Definitivamente era alguém jovem e esguio. Um rapaz. Tinha cabelos castanhos rebeldes e a pele era alva. Diferente da imagem de tatuador que ela imaginou que seria, o rapaz tinha a pele limpa como talco.

Ao notar a freguesia, ele se virou e o coração de Delillah parou.

Olhos dourados.

– Posso ajudar? — Ele se aproximou, tirando a máscara que cobria sua boca e nariz da irritação da tinta.

– Viemos fazer tatuagens — Cassy sorriu entusiasmadas, apontando para ela mesma e a amiga. O rapaz pesou os olhos de ouro nos dela e se curvou.

– Certo, já escolheram quais vão ser?

– Ainda não — O tatuador ofereceu um álbum a Cassy e a garota tomou o objeto em mãos — Obrigada.

– Podem ir escolhendo enquanto termino esse. — Ele se voltou a cadeira em que antes se encontrava e só agora as duas amigas perceberam que havia outro cliente por ali.

– Vamos escolher, então — Cassy se sentou em um sofá de recepção e folheou as páginas do albúm, cutucando os modelos que gostava.

Delillah apenas permaneceu pasma, encarando as costas do tatuador.

– Posso te fazer uma pergunta? — Ela recitou. O tauador apenas ergueu os olhos em sua direção, ainda com a máquina de tinta entre os dedos.

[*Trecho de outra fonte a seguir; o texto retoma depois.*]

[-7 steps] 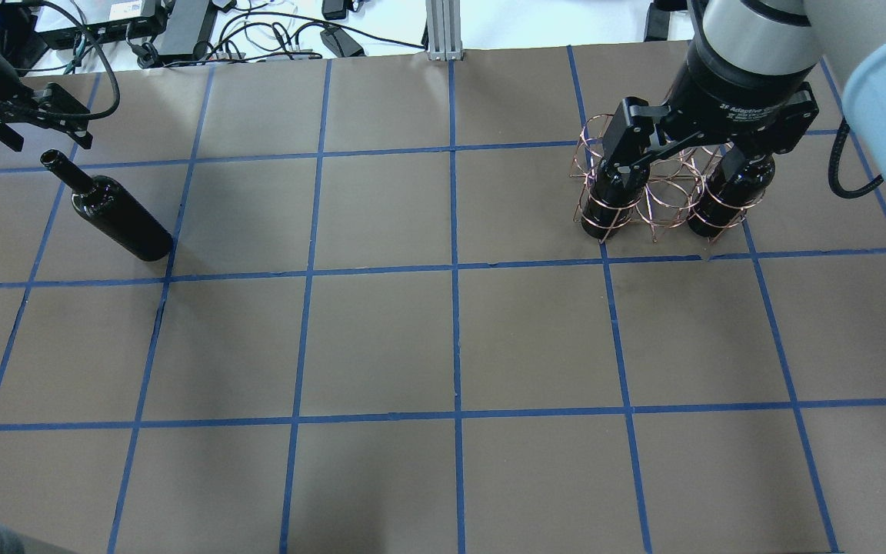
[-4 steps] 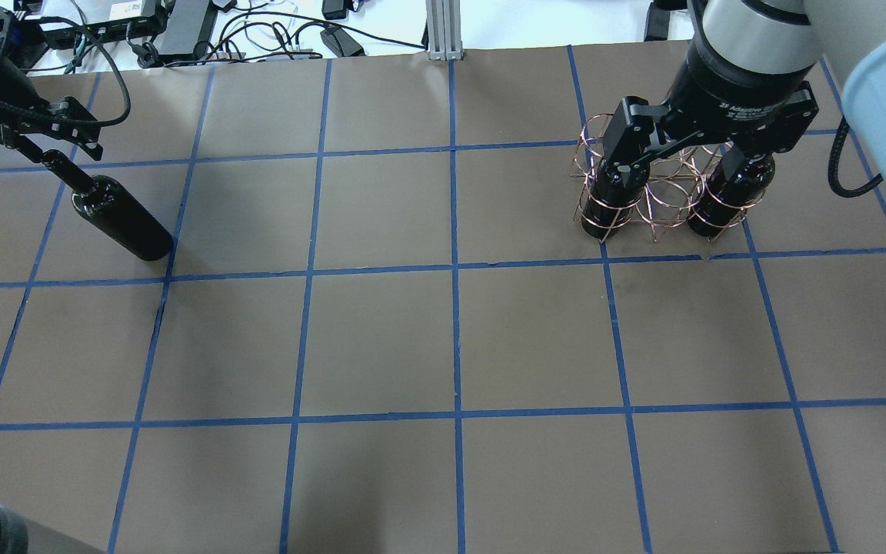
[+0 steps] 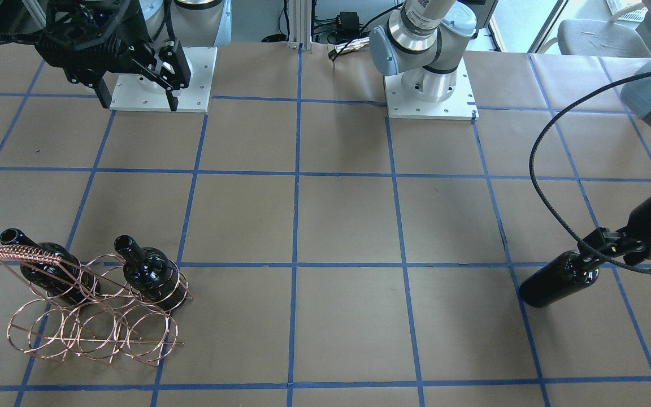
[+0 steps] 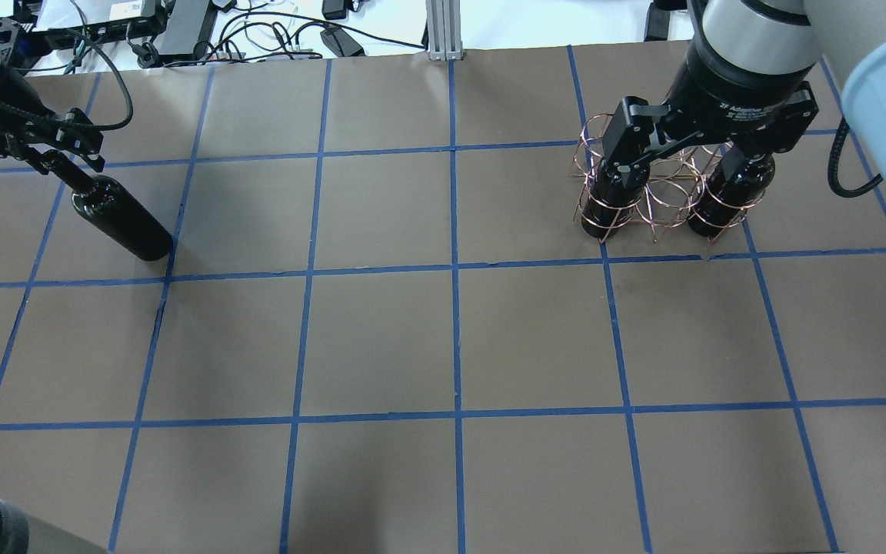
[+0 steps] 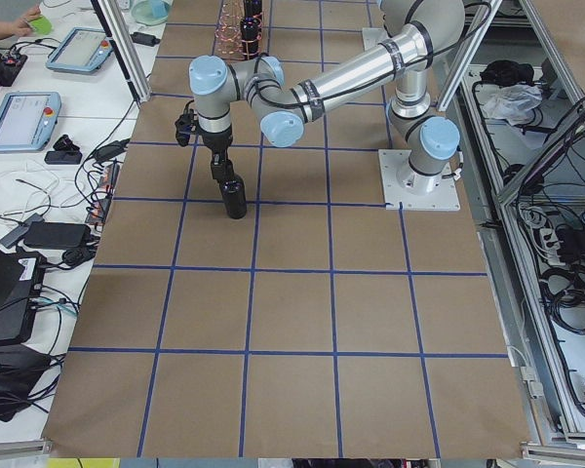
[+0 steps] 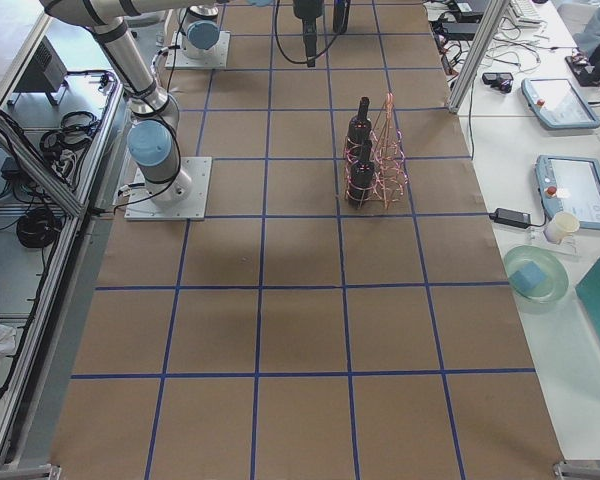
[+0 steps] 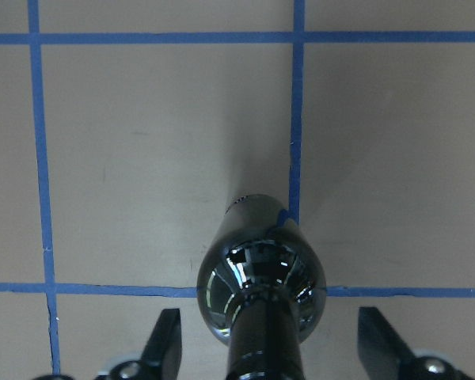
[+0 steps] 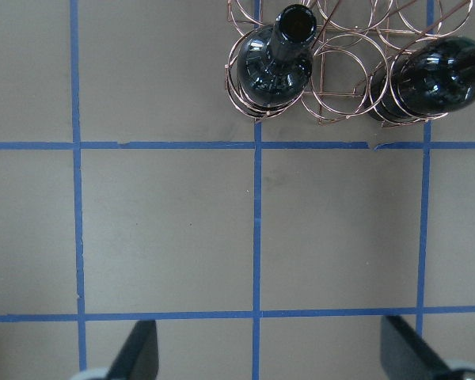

– Vá em frente. — Ela expirou fundo. Tinha milhares de perguntas que queria fazer. Perguntas que ninguém conseguiria responder. Que nem ela saberia como perguntar.

E se aquele homem fosse o menino pelo qual ela era apaixonada? O menino que a salvou da insanidade, mesmo que fosse ela a ter destroçado a sua?

E se ele fosse Fellipo?

Seus dedos apontaram para um sitio abaixo da clavícula, no mesmo lugar onde tinha mostrado á Quatro.

– Você acha que uma Fénix ficaria bom?